HTML is just a way of tagging pieces of text with meaning. AFAIK almost every other layout system uses XML or HTML for the same job. You need something like HTML, otherwise there is no possible way to convert a blob of text into a visual layout - there has to be some way to take what the author/designer wants and wrap into something that the program can convert into a web page.
CSS is a bit different; in terms of layout, which is the thing that you want automated, there are other strategies a bit more advanced than what CSS does. Constraint layouts is the main one - for every element, you define horizontal and vertical constraints (this should be {max} this high, this should be {min} this wide, etc) which allow the element to respond based on its relationship to other elements. There are lots of implementations of the most common algorithm (the cassowary constraint solver): http://overconstrained.io/. It actually makes things more complex, but it does make it much easier to build GUIs to build out layouts - for example,here’s a tutorial on how it can be used in Android development, https://developer.android.com/training/constraint-layout/index.html.
This is the original research paper that describes how it works, if you can wrap your head around that kind of thing: https://constraints.cs.washington.edu/solvers/cassowary-tochi.pdf
But with that, you’re still limited in that if you want a GUI, it’s only going to let you pick from a set of components. That may/may not be an issue - it’s easier on, say, Android. You ideally want your app to look like and work like every other Android app, and Android has a design language that describes what all the components should look like, so you can pick the bits you want and slot them together like Lego.

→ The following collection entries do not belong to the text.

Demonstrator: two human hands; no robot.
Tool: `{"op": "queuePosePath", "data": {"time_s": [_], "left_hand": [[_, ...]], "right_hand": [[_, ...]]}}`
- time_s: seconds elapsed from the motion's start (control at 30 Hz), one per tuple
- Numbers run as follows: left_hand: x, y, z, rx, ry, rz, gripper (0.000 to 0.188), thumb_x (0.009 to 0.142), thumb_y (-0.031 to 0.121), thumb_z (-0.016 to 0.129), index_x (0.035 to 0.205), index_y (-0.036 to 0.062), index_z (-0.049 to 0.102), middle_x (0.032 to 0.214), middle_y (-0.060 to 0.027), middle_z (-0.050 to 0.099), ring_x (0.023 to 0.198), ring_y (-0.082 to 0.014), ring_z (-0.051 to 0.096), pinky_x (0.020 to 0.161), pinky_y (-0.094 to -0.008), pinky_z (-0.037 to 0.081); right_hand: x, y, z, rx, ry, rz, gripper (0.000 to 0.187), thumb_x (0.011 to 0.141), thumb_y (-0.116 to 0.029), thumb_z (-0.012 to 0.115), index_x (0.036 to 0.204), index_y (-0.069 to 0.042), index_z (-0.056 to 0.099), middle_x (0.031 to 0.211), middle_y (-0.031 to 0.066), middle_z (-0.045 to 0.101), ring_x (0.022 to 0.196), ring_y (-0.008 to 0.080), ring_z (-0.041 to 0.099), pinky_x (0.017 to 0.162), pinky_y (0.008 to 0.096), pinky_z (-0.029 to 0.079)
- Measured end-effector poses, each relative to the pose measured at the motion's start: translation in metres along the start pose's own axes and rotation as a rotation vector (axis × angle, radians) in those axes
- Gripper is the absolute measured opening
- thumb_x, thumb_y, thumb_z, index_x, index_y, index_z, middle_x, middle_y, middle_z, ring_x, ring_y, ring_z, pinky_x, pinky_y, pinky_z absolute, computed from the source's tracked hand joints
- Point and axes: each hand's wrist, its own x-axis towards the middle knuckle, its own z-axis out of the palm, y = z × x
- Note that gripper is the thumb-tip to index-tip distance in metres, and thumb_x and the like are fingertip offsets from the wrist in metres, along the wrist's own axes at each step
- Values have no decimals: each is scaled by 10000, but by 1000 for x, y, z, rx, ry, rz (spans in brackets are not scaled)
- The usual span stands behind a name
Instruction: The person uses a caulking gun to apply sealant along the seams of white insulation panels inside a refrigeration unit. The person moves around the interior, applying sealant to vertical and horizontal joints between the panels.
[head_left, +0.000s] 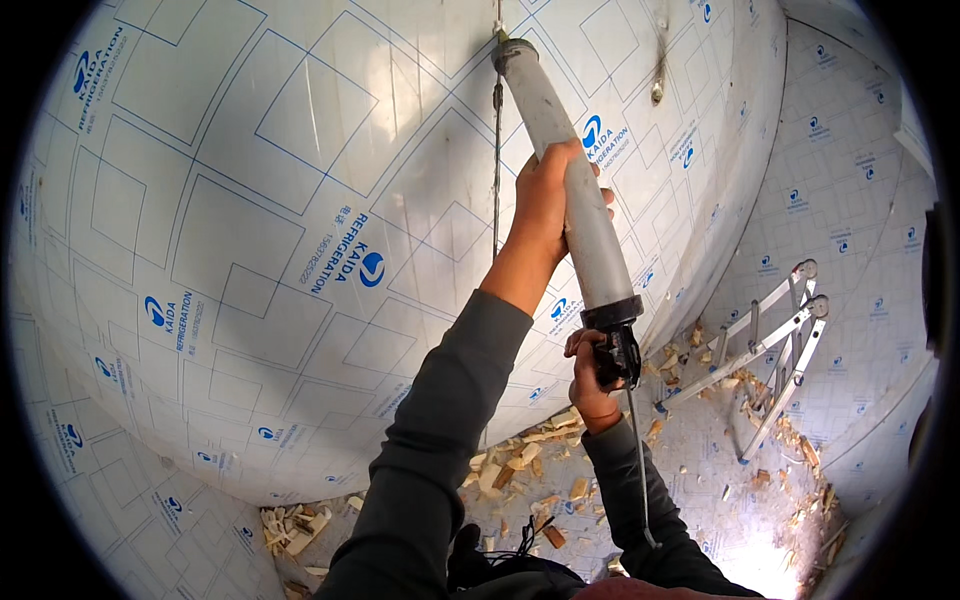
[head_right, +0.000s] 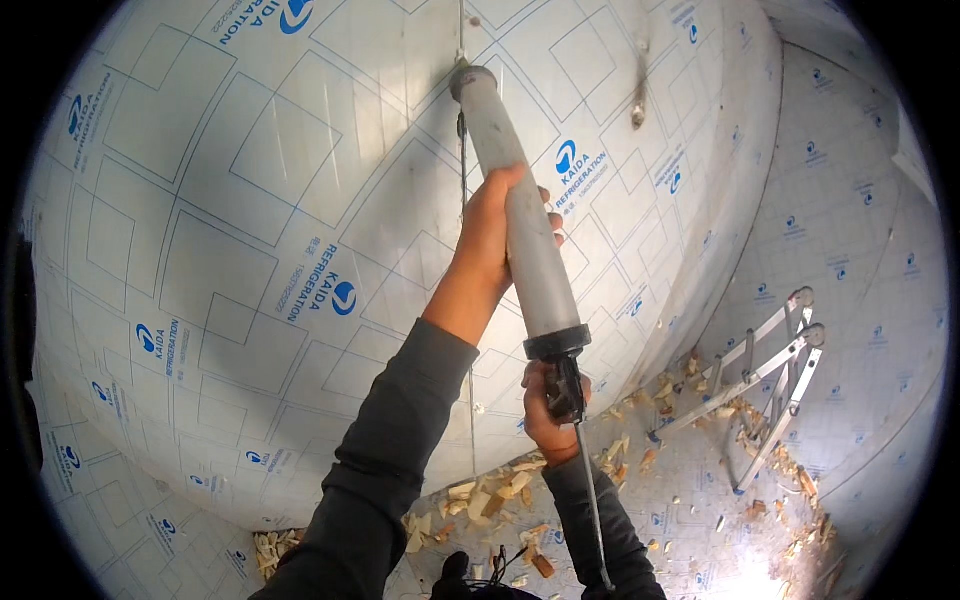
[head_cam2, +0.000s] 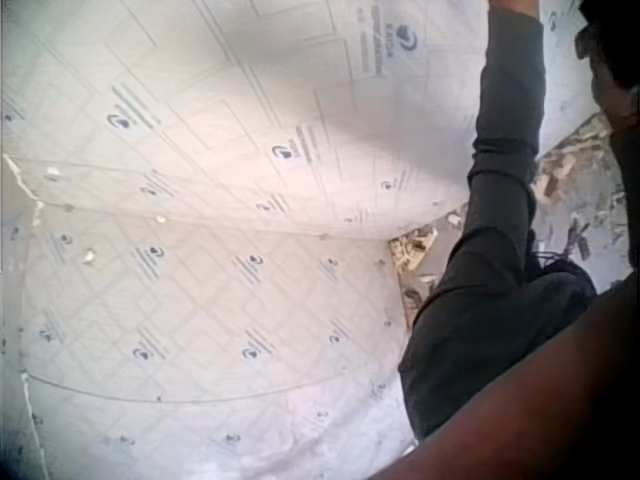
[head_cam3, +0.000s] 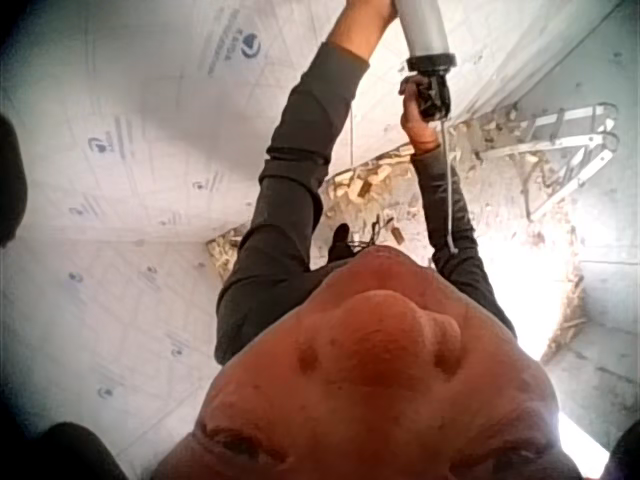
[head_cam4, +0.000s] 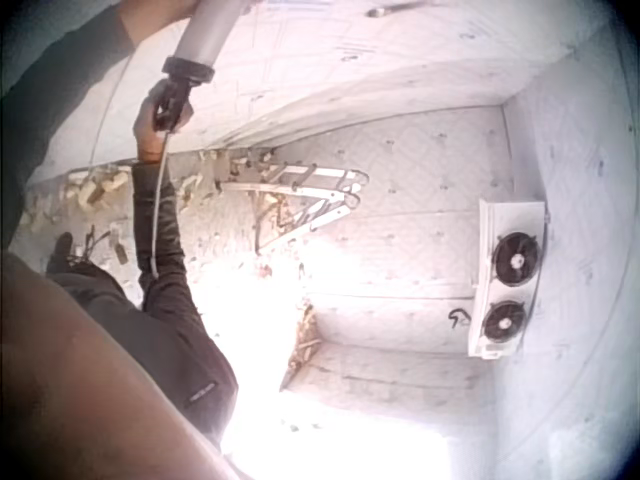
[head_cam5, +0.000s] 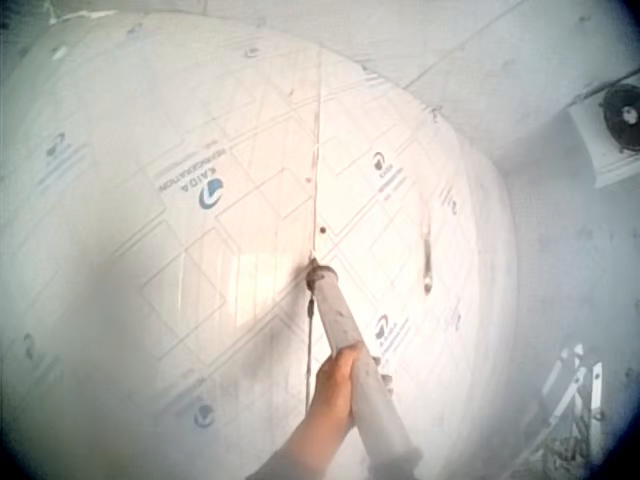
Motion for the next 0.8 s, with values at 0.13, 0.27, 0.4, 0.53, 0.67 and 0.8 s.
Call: {"op": "queuePosePath", "data": {"time_s": [0.13,0.27,0.4,0.53,0.67,0.8], "left_hand": [[-7,-5,-5,17,0,-2,555,906,426,661,1271,57,463,1072,-129,542,783,-278,644,635,-452,578],[-10,-16,-14,14,3,-17,571,886,425,670,1279,74,448,1054,-117,537,774,-266,638,639,-435,576],[-14,-23,-16,1,44,-1,506,860,405,672,1190,73,480,996,-123,556,712,-279,661,586,-449,579],[-22,-27,-17,38,61,-22,528,857,428,674,1206,89,470,998,-102,543,745,-269,651,610,-435,576],[-27,-31,-28,111,70,-43,584,861,485,672,1239,95,458,1024,-78,544,805,-245,632,648,-414,572],[-34,-35,-27,141,126,-56,576,874,504,654,1205,66,478,1022,-74,547,800,-240,630,634,-412,568]], "right_hand": [[-10,5,-13,-88,-72,21,87,893,28,615,814,-5,634,744,31,629,688,104,598,624,275,468],[-20,19,-19,-112,-76,-4,56,880,9,635,827,5,652,730,30,634,654,91,588,584,274,458],[-26,24,-18,-202,-43,-60,30,875,5,649,860,16,671,726,73,660,647,102,607,575,291,478],[-32,18,-19,-234,-32,-94,49,871,8,653,893,22,694,730,124,675,658,124,639,587,309,498],[-38,-2,-12,-238,-89,-54,67,873,4,652,912,23,703,734,144,679,656,139,649,591,315,499],[-46,-3,-12,-243,-97,-44,80,881,7,639,928,25,702,733,155,675,635,164,641,585,332,487]]}}
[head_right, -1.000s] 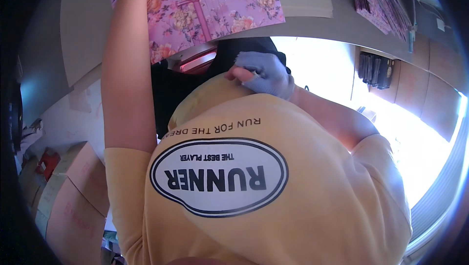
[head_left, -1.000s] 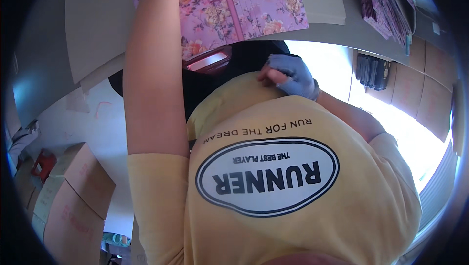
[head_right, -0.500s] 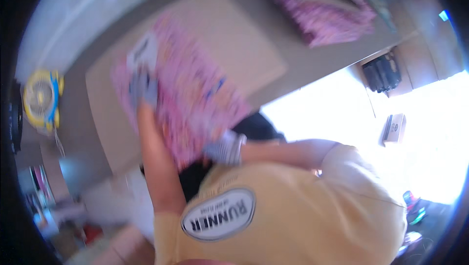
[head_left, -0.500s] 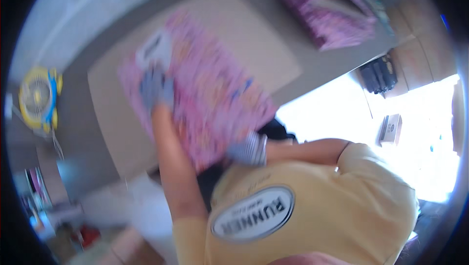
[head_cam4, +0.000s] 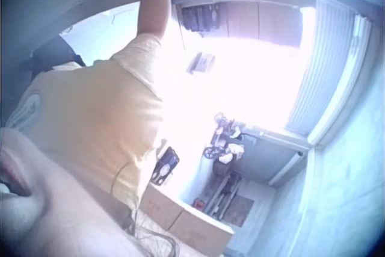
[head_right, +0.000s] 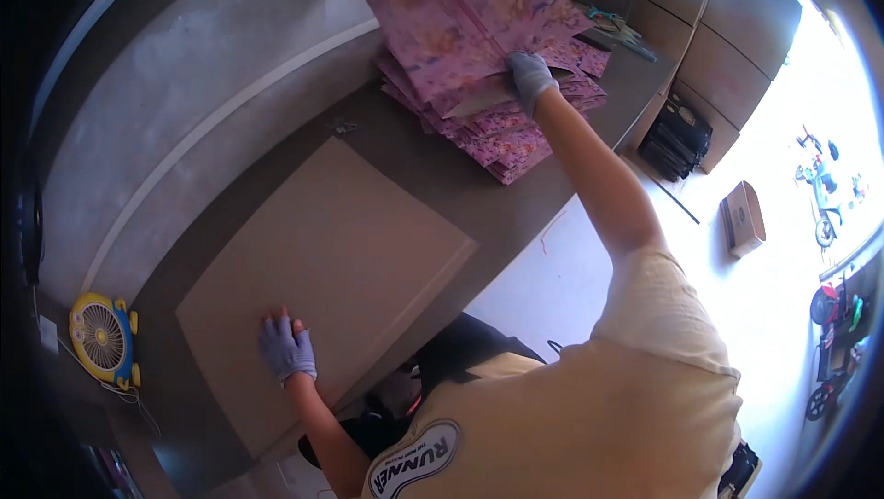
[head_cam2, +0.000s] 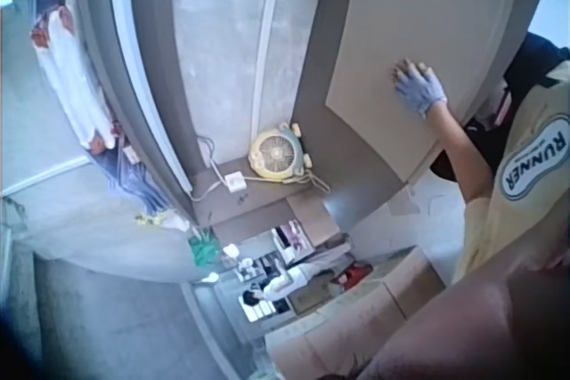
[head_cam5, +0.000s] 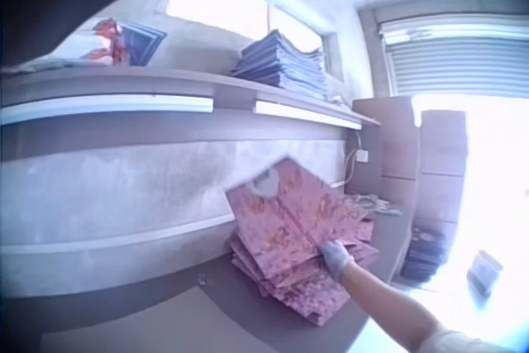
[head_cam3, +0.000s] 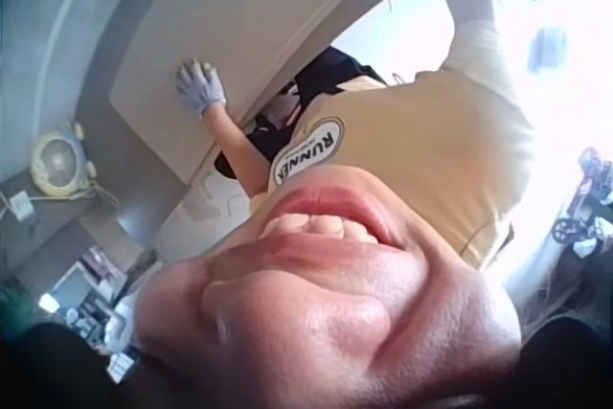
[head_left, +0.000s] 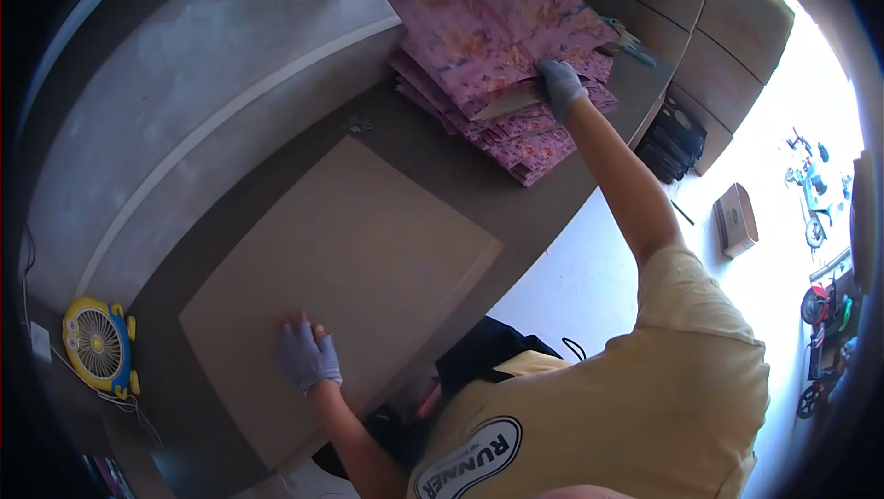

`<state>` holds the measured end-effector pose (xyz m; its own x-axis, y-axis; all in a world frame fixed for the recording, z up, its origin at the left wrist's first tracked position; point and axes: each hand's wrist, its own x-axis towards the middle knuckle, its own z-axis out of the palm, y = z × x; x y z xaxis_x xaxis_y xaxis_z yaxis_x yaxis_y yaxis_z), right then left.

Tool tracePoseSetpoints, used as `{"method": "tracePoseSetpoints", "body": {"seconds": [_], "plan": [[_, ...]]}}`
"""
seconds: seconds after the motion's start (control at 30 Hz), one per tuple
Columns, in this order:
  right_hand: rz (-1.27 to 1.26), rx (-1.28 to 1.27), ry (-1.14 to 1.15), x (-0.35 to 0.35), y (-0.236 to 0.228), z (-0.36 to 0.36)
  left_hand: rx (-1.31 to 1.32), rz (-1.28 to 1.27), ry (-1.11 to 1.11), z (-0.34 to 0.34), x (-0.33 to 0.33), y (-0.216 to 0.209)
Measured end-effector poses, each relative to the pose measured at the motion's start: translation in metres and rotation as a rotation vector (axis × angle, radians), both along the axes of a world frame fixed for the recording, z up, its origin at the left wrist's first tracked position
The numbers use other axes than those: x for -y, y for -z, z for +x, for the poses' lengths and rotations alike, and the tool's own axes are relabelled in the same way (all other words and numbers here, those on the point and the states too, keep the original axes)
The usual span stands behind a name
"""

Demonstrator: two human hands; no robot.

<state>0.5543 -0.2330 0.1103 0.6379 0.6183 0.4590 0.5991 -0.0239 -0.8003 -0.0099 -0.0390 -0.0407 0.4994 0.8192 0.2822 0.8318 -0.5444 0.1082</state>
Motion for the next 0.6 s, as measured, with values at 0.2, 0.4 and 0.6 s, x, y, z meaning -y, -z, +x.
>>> {"method": "tracePoseSetpoints", "body": {"seconds": [0.2, 0.4, 0.6], "plan": [[-0.346, 0.043, 0.439, -0.008, 0.066, 0.018, 0.072, 0.012, 0.109, 0.000, 0.012, 0.006], [-0.302, 0.401, 0.098, -0.017, 0.072, -0.110, 0.073, -0.034, 0.114, 0.006, 0.014, -0.002], [-0.731, 0.397, 0.096, -0.115, 0.101, -0.208, 0.079, 0.057, 0.127, 0.003, 0.008, 0.000]]}}
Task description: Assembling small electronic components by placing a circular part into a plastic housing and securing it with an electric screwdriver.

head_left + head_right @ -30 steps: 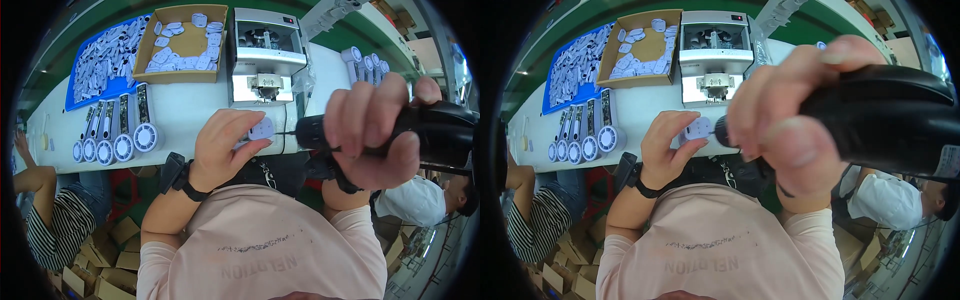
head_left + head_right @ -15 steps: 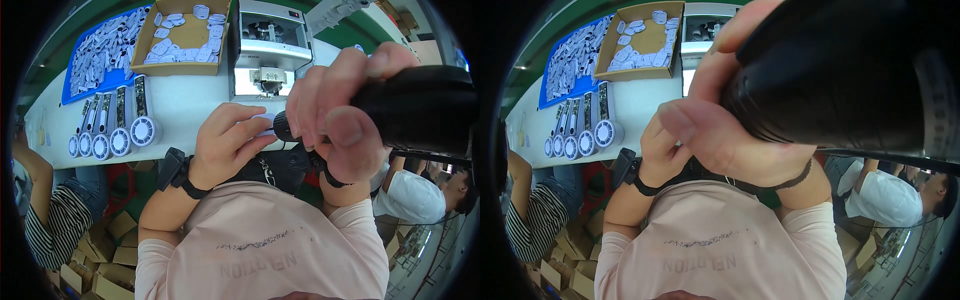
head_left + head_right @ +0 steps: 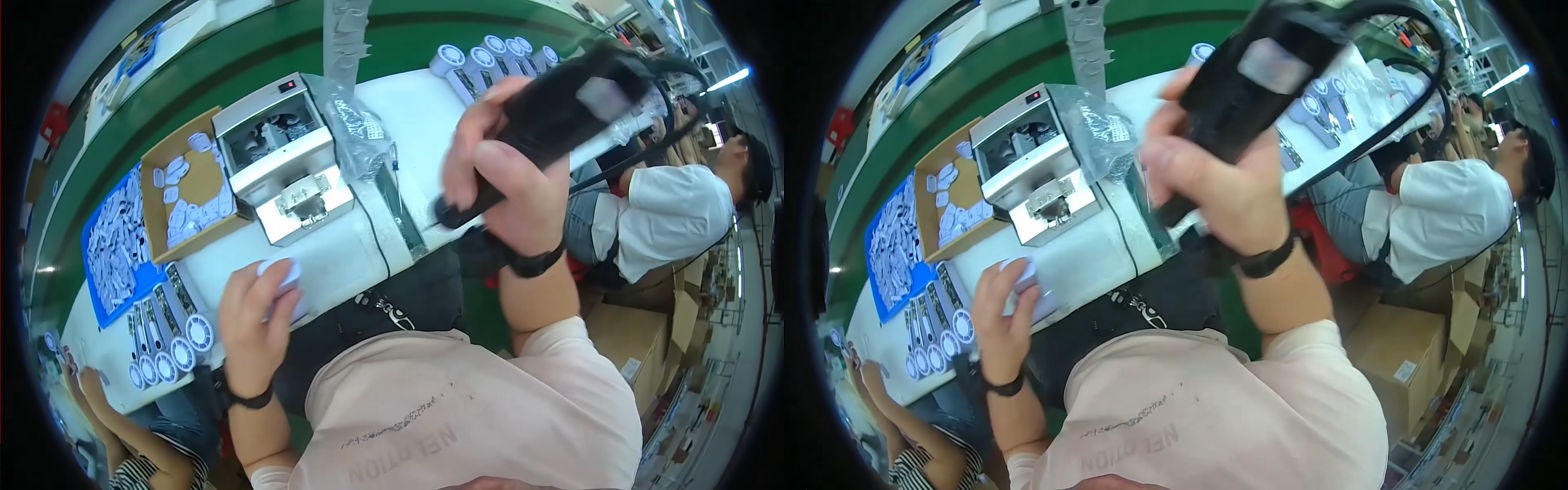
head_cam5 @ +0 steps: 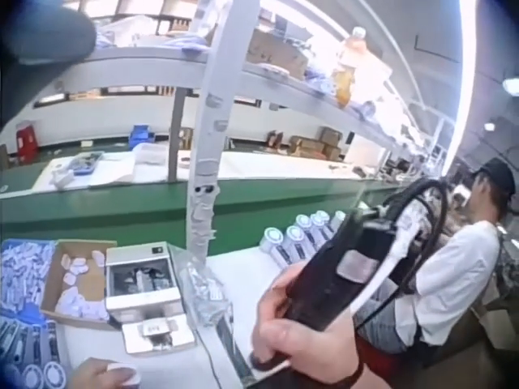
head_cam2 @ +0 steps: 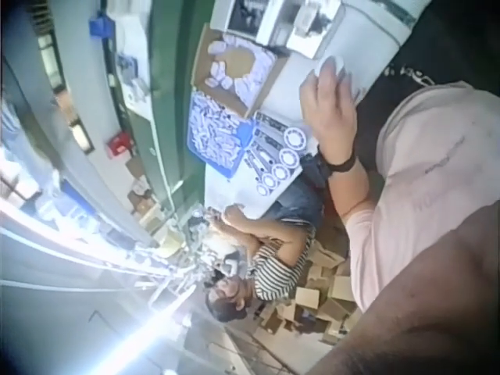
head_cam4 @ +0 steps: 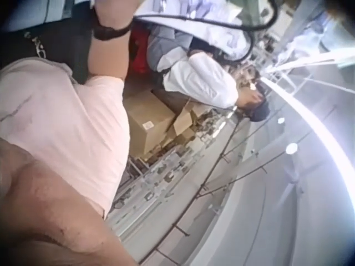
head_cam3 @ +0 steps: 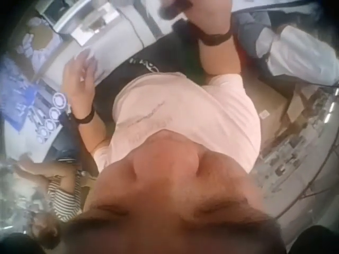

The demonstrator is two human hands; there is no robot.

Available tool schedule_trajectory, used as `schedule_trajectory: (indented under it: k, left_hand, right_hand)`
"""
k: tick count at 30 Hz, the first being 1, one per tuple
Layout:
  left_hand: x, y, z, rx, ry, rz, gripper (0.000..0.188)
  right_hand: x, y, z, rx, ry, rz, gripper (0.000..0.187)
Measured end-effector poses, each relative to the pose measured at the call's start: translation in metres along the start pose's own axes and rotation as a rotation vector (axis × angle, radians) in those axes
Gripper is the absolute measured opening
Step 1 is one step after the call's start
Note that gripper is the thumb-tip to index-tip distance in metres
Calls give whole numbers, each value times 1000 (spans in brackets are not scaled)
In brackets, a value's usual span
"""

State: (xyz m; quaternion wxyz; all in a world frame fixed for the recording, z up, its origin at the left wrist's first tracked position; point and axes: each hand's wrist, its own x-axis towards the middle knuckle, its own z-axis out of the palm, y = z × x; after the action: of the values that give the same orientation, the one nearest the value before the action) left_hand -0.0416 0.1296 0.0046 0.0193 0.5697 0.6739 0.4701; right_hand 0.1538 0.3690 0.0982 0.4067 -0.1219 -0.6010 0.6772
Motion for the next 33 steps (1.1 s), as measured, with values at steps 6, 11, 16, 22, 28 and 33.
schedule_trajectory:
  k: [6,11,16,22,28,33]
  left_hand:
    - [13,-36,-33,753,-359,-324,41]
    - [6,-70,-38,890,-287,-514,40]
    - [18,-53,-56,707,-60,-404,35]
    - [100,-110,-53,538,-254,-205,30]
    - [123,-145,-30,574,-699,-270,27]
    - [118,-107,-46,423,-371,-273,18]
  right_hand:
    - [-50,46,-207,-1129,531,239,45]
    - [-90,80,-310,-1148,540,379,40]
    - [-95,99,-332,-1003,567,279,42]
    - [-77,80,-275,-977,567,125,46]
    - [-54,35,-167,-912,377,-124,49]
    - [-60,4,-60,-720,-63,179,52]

AI can be used to automatically build layouts - there have been a few demonstrations of this in the past couple of years. This is the paper most of the work is based on: https://arxiv.org/pdf/1705.07962.pdf. Here is someone experimenting with it: https://medium.freecodecamp.org/how-you-can-train-an-ai-to-convert-your-design-mockups-into-html-and-css-cc7afd82fed4. AirBnB tried it as well: https://blog.floydhub.com/turning-design-mockups-into-code-with-deep-learning/. The way they work is they take an image of a design mockup, tag each area of the image, and then convert the tags to HTML/CSS. It’s the same method as automatically tagging images - you give the AI lots of examples, and it learns what each area should be called, and builds it out from there. It’s kinda impressive, but it’s very, very limited.
The problem is that this only works with a very constrained set of stuff to build from/to. The explorations of this are mainly using Bootstrap, so they convert the mockup image to HTML with Bootstrap classes; to go beyond that you need the set of data the AI learns from to include all possible HTML layouts and all possible CSS, and that would seem to need a couple of magnitudes more computing power - it’s possible, but hard and very possibly not worth the effort at the minute. If you can have a starting point where everything is designed already, it might work - so if you use a prototyping tool, like Sketch or Adobe Illustrator, it’s much easier convert to HTML, and these currently work quite well. You are still left with the issue of how to deal with responsiveness, but as long as you can give the AI an indication of what the app should look like at various screen sizes, it’s doable I guess.
You’ve got to bear in mind that HTML/CSS was written for displaying [academic] text documents, so there are some fundamental limitations/problems with it with respect to writing GUI applications - flexbox/grid modules help a bit, but it’s all still built on shaky foundations.
Edit: having everything in one place (HTML + all the behaviour) makes things loads easier in many ways - React is a really good example because you define all the behaviour then also write a description of what the HTML should look like in the same file. PHP is also really good in this regard.